BRIEF — All of the data needs to be repeated exactly.

COLLECTED DATA —
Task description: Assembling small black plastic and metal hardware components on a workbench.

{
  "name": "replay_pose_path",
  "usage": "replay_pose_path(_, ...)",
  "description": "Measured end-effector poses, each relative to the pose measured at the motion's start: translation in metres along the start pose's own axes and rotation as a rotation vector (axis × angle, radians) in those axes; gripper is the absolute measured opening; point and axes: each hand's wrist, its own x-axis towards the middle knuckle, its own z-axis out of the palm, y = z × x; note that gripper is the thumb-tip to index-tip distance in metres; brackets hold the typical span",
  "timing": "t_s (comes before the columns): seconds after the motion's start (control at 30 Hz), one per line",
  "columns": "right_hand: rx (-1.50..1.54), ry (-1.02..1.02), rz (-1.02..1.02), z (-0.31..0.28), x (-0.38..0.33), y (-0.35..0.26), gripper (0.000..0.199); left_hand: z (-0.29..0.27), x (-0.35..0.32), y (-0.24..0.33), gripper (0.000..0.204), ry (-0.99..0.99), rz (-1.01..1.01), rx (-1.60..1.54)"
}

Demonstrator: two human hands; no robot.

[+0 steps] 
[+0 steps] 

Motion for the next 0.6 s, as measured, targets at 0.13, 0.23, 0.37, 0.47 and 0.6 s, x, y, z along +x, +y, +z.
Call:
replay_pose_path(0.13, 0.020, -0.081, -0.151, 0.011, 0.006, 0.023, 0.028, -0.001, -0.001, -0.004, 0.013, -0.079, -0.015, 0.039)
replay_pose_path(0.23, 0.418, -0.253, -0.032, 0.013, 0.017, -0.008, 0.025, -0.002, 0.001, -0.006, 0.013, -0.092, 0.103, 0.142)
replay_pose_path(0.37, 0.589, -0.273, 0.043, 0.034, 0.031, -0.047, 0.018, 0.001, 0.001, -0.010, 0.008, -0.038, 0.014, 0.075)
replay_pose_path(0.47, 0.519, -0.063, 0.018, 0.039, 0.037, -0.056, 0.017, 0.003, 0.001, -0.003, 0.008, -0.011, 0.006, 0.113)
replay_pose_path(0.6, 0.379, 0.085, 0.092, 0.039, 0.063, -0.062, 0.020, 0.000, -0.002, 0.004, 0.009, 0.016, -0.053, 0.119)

SOLVED EXERCISE —
Task description: Assembling small black plastic and metal hardware components on a workbench.

{
  "name": "replay_pose_path",
  "usage": "replay_pose_path(_, ...)",
  "description": "Measured end-effector poses, each relative to the pose measured at the motion's start: translation in metres along the start pose's own axes and rotation as a rotation vector (axis × angle, radians) in those axes; gripper is the absolute measured opening; point and axes: each hand's wrist, its own x-axis towards the middle knuckle, its own z-axis out of the palm, y = z × x; note that gripper is the thumb-tip to index-tip distance in metres; brackets hold the typical span",
  "timing": "t_s (comes before the columns): seconds after the motion's start (control at 30 Hz), one per line",
  "columns": "right_hand: rx (-1.50..1.54), ry (-1.02..1.02), rz (-1.02..1.02), z (-0.31..0.28), x (-0.38..0.33), y (-0.35..0.26), gripper (0.000..0.199); left_hand: z (-0.29..0.27), x (-0.35..0.32), y (-0.24..0.33), gripper (0.000..0.204), ry (-0.99..0.99), rz (-1.01..1.01), rx (-1.60..1.54)"
}

Demonstrator: two human hands; no robot.

[+0 steps] 
[+0 steps] 

Motion for the next 0.6 s, as measured, targets at 0.13, 0.23, 0.37, 0.47 and 0.6 s, x, y, z along +x, +y, +z.
Call:
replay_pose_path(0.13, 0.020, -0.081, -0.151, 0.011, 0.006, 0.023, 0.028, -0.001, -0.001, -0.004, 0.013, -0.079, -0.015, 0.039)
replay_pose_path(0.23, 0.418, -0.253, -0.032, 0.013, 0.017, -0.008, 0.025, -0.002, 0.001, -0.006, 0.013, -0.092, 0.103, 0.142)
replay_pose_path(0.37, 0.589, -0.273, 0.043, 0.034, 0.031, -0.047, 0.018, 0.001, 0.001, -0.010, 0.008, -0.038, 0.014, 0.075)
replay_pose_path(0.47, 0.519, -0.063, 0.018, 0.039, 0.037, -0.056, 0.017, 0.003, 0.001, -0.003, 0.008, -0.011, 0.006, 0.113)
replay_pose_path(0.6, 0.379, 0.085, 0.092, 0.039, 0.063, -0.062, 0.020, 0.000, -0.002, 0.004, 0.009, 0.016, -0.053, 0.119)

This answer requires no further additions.